Conclude la deposizione un breve contro-esame della difesa. A rivolgersi al teste per primo è Alessio di Amato, oggi presente in sostituzione del padre Astolfo. «Conferma che Afeva riceve una somma in relazione ad ogni pratica curata nell’ambito di ogni offerta individuale?» la domanda del legale. La risposta di Pesce è affermativa. Segue una richiesta di maggiori dettagli dall’avvocato Guido Carlo Alleva in merito alle prime attività sindacali. «Nel 1979 c’era ancora molta prudenza: i sindacati di categoria avevano sulle spalle i lavoratori – risponde l’ex sindacalista – Solo nel 1989 avverrà la presa di posizione nazionale». A questo però Alleva risponde prontamente, portando all’attenzione del teste e della Corte due fascicoli antecedenti al 1989. «Si tratta di documenti dei sindacati risalenti al 1979 che dimostrano che a livello confederale già avevano preso delle iniziative. Mi sembra inoltre che dimostrino qual era la posizione del sindacato, con lo stato delle conoscenze possedute all’epoca».
Continua l’udienza l’ultima teste del pomeriggio, Giuliana Busto, oggi presidente di Afeva.

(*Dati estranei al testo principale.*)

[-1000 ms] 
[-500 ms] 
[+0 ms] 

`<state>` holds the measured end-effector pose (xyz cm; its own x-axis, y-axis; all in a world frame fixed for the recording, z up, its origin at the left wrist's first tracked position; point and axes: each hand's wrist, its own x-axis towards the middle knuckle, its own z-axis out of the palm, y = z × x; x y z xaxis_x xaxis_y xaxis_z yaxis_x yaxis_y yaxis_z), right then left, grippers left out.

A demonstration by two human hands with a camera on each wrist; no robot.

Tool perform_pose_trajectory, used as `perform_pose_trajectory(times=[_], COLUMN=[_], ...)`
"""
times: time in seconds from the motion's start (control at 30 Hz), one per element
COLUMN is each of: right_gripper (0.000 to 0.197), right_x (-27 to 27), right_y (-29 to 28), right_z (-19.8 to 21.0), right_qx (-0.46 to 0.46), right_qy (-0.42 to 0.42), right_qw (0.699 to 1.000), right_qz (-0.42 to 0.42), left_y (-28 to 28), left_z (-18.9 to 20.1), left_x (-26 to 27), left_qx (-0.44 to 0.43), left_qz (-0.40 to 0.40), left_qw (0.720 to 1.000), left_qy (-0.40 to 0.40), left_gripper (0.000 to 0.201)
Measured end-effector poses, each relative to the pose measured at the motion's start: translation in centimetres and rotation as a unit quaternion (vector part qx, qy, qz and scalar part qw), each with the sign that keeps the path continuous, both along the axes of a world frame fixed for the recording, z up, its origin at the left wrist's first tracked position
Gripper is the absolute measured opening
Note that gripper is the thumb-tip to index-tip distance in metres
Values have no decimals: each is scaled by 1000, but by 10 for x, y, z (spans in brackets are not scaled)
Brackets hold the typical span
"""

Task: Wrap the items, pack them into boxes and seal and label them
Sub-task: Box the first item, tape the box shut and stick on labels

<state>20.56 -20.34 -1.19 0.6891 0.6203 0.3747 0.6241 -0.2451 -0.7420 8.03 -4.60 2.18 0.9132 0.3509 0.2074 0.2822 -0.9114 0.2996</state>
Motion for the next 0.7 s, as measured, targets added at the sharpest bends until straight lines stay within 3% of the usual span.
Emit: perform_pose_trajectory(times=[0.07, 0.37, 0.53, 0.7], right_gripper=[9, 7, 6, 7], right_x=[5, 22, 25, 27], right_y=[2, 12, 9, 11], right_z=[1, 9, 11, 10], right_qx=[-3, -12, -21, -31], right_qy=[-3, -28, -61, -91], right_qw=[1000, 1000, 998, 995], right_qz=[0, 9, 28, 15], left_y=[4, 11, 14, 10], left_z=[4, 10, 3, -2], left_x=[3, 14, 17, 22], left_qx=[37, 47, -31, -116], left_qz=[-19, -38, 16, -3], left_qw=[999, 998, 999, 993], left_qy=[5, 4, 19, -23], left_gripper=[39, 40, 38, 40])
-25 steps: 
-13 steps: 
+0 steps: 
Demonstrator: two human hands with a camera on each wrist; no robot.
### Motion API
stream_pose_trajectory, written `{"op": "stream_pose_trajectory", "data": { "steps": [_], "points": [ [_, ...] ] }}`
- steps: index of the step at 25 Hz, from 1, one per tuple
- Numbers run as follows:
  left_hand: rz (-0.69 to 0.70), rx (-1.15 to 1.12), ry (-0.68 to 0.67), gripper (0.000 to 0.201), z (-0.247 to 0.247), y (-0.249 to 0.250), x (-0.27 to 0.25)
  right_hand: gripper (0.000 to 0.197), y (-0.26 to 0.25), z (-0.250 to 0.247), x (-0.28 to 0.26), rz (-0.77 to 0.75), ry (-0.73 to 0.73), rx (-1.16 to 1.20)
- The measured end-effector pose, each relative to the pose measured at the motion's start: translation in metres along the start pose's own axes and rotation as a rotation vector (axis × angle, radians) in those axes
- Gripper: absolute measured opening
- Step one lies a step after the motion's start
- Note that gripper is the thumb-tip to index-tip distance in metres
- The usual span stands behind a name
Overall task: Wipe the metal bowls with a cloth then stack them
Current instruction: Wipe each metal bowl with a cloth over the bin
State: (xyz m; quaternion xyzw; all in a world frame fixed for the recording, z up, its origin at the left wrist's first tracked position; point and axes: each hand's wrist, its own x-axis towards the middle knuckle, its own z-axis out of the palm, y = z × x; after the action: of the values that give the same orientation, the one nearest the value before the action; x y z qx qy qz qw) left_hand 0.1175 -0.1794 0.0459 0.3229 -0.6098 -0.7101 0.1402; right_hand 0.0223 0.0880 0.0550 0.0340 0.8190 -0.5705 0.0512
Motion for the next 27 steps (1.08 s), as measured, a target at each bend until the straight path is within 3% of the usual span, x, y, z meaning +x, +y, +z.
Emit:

La sua deposizione è un lungo racconto che inizia dal primo momento in cui impararò a conoscere cos’è la malattia d’amianto. «Iniziai ad avvicinarmi alla causa solo nel 1988. Il più grande dei miei fratelli – un ragazzo sportivo, che non fumava ed era salutista, un impiegato in banca – ogni giorno tornando da lavoro metteva la tuta e andava a fare allenamento. Purtroppo si recava proprio sull’argine del Po, dove c’era la fabbrica. Una mattina proprio durante uno di questi allenamenti iniziò ad accusare un forte dolore al petto, una febbre che non passava mai, stanchezza e anche un po’ di tosse. La diagnosi definitiva: mesotelioma pleurico. Visse ancora cinque mesi. Subito dopo la sua morte decidemmo di fare un’azione forte: sul manifesto funebre dichiarammo che era stato l’amianto ad ucciderlo. E questo fu uno schiaffo per la città perché fino ad allora si era pensato che l’amianto fosse qualcosa che riguardava i lavoratori e le famiglie dei lavoratori. Ma lui era un bancario. E questo fu il primo momento in cui la città si rese conto che non erano solo i lavoratori a soffrire». È così che la Busto introduce la sua testimonianza, per poi raccontare in modo dettagliato tutte le attività che da allora insieme ad Afeva (a quel tempo ancora Afled) svolge per la comunità. «Il dolore non si racconta: si vive. E si cerca anche di dimenticare a volte, ma noi non dobbiamo farlo» conclude.
Nessun contro-esame è stato fatto dalla difesa. La Corte si aggiornerà lunedì. Attesi al banco i prossimi tre testimoni della Procura: il sindaco di Casale Federico Riboldi, l’architetto Piercarla Coggiola e Giovanna Patrucco.